For some campaigns, an effective internal communication campaign can be more important that the external one. What factors should you take into account when developing a strategy? Here’s a checklist of factors to take into account.
1. Give advance warning of what you’re planning to do. Produce notices & send emails flagging up what is happening, change or update them, or issue new ones at regular intervals. People quickly become immune to a poster, and people can miss emails or forget so remind them at regular intervals
2. Make a time timetable and stick to it. Nothing is more demotivating than putting things back. Everyone understands that other things have to become a priority, but nevertheless it still saps morale a little bit when an event or agreed activity doesn’t take place.
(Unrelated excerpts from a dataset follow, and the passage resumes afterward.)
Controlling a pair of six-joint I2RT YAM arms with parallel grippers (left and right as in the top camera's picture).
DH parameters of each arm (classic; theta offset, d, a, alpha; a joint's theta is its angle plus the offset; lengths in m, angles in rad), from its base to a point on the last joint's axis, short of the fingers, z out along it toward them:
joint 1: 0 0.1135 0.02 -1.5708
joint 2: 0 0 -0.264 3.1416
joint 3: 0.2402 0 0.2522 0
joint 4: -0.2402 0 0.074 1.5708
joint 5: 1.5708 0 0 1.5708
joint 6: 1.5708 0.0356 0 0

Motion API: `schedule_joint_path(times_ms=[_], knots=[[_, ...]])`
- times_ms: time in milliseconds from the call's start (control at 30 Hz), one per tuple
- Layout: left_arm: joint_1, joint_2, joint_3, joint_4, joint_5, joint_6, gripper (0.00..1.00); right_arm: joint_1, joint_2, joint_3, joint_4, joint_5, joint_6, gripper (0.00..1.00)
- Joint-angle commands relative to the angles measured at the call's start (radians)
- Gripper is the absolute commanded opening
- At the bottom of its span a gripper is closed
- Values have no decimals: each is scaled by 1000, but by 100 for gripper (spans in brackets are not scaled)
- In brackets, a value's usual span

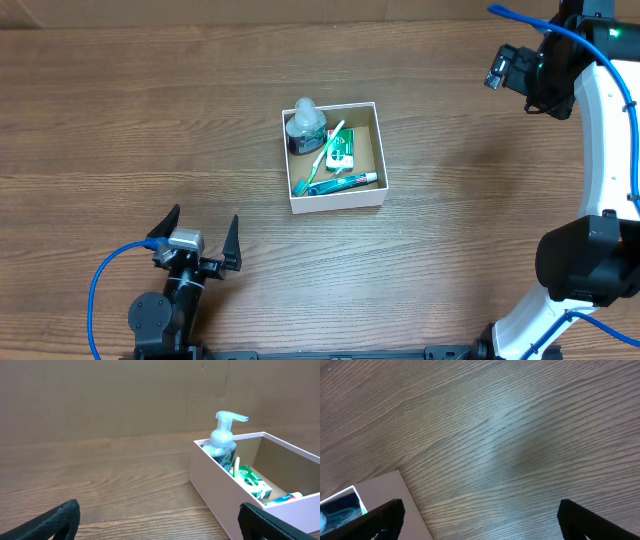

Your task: Pack container

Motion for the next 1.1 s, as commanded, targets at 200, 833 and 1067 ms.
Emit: schedule_joint_path(times_ms=[200, 833, 1067], knots=[[6, -9, -3, 1, -12, 15, 100, 89, -175, -11, 231, 3, 0, 100], [6, -9, -3, 1, -12, 15, 100, 241, -1494, -1413, 1146, -2, -105, 100], [6, -9, -3, 1, -12, 15, 100, 241, -1732, -1706, 1203, -8, -105, 100]])
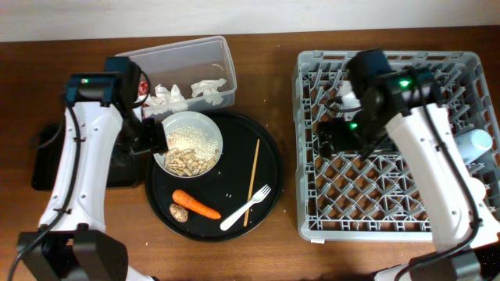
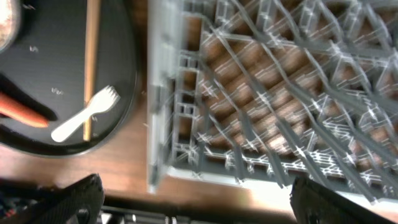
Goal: Sort waste into correct bins and load items into the dishwasher rack
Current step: 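Grasp the rim of the rice plate with the left gripper and lift it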
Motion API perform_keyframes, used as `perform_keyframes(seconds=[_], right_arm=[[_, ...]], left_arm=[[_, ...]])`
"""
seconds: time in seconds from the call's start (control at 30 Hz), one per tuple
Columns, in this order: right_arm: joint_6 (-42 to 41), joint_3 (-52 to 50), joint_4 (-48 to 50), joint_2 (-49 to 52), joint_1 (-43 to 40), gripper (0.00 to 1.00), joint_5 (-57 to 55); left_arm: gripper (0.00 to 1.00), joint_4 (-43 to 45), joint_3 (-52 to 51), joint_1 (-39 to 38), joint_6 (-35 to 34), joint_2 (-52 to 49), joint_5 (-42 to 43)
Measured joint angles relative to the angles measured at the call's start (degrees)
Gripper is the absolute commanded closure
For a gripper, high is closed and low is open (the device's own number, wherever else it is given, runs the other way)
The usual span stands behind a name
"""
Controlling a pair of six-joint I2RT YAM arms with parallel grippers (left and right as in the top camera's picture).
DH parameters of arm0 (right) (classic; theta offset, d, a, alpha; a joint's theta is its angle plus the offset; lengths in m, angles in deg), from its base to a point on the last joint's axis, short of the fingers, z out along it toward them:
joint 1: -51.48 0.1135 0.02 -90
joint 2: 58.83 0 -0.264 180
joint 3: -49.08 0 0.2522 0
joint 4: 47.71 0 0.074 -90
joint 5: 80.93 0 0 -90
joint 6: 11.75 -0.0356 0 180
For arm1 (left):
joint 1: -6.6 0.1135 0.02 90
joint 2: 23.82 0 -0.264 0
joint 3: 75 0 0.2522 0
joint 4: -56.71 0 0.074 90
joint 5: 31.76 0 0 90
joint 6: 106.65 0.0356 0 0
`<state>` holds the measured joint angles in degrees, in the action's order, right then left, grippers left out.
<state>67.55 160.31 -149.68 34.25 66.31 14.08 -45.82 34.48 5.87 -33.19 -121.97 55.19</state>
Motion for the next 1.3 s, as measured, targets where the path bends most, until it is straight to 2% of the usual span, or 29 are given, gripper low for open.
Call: perform_keyframes(seconds=[0.07, 0.17, 0.27, 0.33, 0.4, 0.5, 0.67, 0.73, 0.8, 0.97, 1.17, 1.23, 1.3], right_arm=[[-0.1, 0.0, 3.2, 0.2, 8.2, 0.02, 0.9], [-1.1, 0.0, 7.1, 0.2, 15.1, 0.02, 0.9], [-2.2, 0.0, 10.4, 1.0, 18.5, 0.01, 0.9], [-3.2, 0.0, 10.9, 3.0, 19.9, 0.05, 0.9], [-7.0, 0.0, 10.5, 4.4, 20.0, 0.05, -1.3], [-9.7, 0.0, 8.0, 3.8, 16.2, 0.05, -4.6], [-6.8, 0.0, 0.9, -1.4, 0.4, 0.04, -6.8], [-4.9, 0.0, -1.0, -1.6, -4.0, 0.04, -7.0], [-3.4, 0.0, -2.1, -1.6, -8.2, 0.04, -7.2], [-2.3, 0.0, -2.6, -1.6, -9.1, 0.04, -7.2], [-2.1, 0.0, -2.5, -1.6, -9.1, 0.04, -7.2], [-2.1, 0.0, -2.6, -1.6, -9.1, 0.04, -7.2], [-2.1, 0.0, -2.6, -1.6, -9.1, 0.04, -7.2]], left_arm=[[0.17, -0.1, 0.0, 3.2, 0.0, 0.0, 0.1], [0.16, -0.2, 0.0, 4.8, 0.0, 0.0, 0.0], [0.17, -0.5, 0.0, 5.4, 0.0, 0.0, 0.0], [0.17, -0.7, 0.0, 7.5, 0.0, 0.0, 0.5], [0.17, -0.7, 0.0, 9.1, 0.0, 0.0, 1.2], [0.16, 5.4, -0.2, 5.3, -0.2, 0.0, 4.0], [0.17, 21.3, -0.2, -14.3, -2.1, -0.7, 5.8], [0.18, 24.5, -0.3, -19.3, -4.2, -3.8, 6.3], [0.23, 28.5, -0.3, -22.6, -6.4, -10.5, 6.3], [0.24, 35.6, -0.3, -24.7, -8.8, -23.4, 1.1], [0.24, 38.9, -0.3, -24.7, -9.1, -25.4, -5.6], [0.26, 39.2, -0.3, -24.7, -9.3, -26.6, -6.8], [0.34, 39.3, -0.1, -24.8, -9.3, -26.9, -7.3]])
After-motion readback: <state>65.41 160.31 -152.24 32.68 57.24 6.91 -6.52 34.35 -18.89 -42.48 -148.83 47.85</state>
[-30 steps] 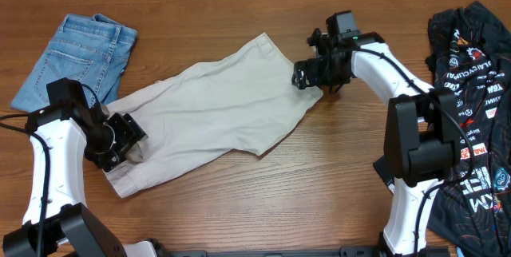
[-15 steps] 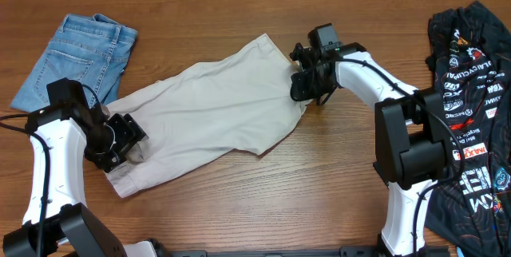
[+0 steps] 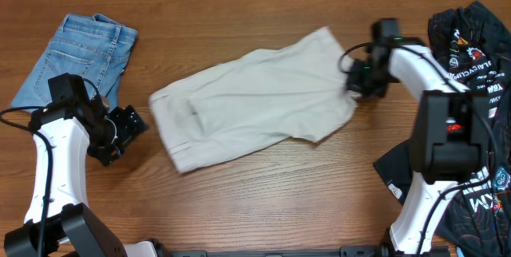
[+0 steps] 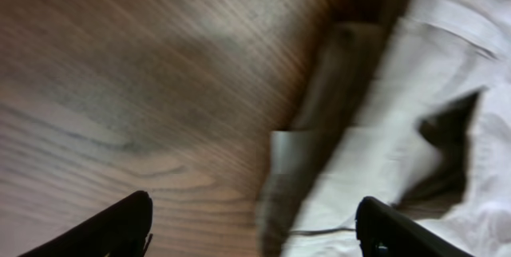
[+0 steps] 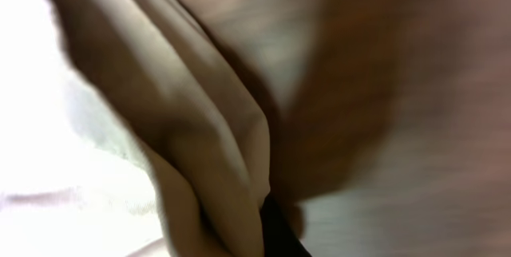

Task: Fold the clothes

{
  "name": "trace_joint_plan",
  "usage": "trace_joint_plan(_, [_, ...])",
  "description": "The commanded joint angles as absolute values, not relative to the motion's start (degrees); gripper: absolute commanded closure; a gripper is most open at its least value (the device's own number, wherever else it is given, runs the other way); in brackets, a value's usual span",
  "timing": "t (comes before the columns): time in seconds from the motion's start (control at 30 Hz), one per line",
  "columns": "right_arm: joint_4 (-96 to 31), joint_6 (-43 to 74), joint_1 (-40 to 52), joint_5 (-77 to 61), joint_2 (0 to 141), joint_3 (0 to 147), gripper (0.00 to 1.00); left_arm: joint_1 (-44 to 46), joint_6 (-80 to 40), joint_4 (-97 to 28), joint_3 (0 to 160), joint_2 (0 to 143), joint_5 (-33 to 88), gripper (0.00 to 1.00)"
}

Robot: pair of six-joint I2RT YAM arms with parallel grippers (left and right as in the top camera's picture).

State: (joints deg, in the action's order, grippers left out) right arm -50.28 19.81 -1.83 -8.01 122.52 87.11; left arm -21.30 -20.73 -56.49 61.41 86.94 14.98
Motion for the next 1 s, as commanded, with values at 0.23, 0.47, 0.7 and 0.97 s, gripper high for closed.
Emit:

Routine postponements are corrosive e.g. delayed appraisals or meetings.
3. Don’t over promise. Don’t instigate something you can’t deliver on. Find out if you can deliver by checking on all the people involved in each stage ie. due diligence/ site recce / time and motion study. E.g. could you make a meeting every Friday or is that a bad time because there’s a weekly report to submit and Thursday would be better? Could you collect all your green waste in that bin or is it too far to walk and would slow down the production line?
4. Make your communication as visual as possible and use a variety of communication methods to communicate the same point. Not everyone takes in information from written communication – a lot of people don’t actually – so if possible use a photo or graphic to communicate a message. Do not rely on just saying the same thing in slightly different ways (e.g. several emails). Try a picture, or make video of the MD talking about the plan, or publish a video once a month.
5. For big change try to organise an event which demonstrates or encapsulates that change in a physical way. Kinaesthetic learning is a great way to really make people feel the change – engage. E.g. if you’re setting new targets, have a sports day and include shooting at targets. If you have to reorganise the office, have a game of musical chairs. It’s cheesy but memorable.
6. Consider guerrilla tactics and humour. To engage people you have to get them to notice and respond or react. Surprise them with a notice in an odd place, or a teaser campaign (this if you’re planning a big staff engagement event)
7. Check language barriers. In factories and manufacturing plants English may not be the mother tongue of many staff. Having a translator – and this might be another employee – could be important especially if communicating safety issues such as new working practices.
8. Watch out for cultural differences. Again might be factories or places in ethnic areas but watch out for events at special times e.g. Ramadan when Muslims are very tired during the day.
9. Set clear targets and explain them. They might be crazy or really hard to achieve and a little bit depressing, but at least try to explain the rationale and bring people along with you. E.g. we need to achieve zero food waste to landfill as food rotting in landfill creates methane which is a green house gas twenty times more powerful than CO2.
10. Feedback information regularly. Have a central notice board, or a regular email bulletin, or staff newsletter (e.g. Mail Chimp you can then see who has clicked through etc) and tell people what has happened. If nothing has happened tell them that!
11. Share success E.g. If you want academic staff to come forward with more ideas for PR, circulate the coverage when it is achieved with a note from the VC .
12. Offer rewards and deliver on them scrupulously. E.g. if you promise to achieve zero waste to landfill, and you will give all staff a days outing if the site achieves that target, then you must deliver your promise!